▸ What is expected
Taking each line of the material in turn, count those with the string "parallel" and answer with the count alone.

####################

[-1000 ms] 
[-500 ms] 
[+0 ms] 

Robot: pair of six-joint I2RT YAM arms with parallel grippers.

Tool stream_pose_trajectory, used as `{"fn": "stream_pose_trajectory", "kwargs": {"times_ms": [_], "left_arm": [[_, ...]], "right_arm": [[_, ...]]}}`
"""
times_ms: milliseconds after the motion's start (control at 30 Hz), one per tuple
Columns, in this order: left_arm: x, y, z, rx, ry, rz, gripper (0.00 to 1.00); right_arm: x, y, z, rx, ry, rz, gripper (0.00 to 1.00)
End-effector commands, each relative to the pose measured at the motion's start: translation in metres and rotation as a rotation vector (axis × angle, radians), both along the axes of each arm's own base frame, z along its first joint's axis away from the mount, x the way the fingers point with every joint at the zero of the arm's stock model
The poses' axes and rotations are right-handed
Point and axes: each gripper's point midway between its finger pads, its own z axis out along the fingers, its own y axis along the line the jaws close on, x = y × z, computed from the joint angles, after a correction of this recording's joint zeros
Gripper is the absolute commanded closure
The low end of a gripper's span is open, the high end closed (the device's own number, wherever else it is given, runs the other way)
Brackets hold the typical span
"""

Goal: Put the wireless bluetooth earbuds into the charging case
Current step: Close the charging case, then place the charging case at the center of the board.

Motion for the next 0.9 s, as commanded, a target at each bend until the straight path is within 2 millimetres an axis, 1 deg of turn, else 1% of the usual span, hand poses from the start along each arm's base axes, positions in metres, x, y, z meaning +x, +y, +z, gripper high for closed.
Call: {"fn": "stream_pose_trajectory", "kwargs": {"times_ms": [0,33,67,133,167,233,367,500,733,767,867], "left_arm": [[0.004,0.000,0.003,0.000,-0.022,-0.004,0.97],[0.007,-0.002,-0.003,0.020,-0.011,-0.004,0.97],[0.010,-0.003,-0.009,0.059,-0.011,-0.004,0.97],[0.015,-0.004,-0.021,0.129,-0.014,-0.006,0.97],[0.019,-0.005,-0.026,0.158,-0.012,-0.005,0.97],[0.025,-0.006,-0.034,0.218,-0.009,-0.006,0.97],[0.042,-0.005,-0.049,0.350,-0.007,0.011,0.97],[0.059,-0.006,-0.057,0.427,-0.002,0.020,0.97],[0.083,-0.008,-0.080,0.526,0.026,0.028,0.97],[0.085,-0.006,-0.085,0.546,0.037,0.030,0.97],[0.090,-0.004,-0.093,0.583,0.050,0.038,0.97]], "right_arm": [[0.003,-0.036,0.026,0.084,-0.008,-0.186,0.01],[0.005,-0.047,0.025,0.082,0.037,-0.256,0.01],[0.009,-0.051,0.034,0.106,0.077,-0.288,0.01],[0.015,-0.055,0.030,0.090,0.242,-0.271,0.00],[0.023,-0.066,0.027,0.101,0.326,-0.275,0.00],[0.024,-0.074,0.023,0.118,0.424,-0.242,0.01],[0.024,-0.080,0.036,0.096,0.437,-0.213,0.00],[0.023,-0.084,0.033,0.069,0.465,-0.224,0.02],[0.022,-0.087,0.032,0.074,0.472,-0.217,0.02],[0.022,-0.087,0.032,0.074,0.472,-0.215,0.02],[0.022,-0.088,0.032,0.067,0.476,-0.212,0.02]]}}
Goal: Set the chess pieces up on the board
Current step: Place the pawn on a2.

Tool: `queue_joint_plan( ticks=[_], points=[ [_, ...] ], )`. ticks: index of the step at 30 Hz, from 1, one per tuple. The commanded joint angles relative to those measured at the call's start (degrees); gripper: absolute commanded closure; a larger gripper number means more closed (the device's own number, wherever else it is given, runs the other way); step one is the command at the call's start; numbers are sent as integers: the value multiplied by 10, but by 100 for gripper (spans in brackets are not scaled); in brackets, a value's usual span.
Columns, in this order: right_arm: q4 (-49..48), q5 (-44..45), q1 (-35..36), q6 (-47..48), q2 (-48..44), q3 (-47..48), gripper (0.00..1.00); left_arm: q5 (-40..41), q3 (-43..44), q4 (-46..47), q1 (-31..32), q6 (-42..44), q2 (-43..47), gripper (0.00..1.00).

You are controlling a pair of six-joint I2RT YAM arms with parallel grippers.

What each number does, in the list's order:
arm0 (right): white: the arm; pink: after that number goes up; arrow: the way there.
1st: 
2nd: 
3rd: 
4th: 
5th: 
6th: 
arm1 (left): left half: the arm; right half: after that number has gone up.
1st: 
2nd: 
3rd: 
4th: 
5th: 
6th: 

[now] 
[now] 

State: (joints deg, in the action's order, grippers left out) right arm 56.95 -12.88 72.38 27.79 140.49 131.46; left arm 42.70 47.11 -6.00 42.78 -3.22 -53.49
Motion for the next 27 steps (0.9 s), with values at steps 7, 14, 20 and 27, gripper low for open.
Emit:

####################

▸ The answer
2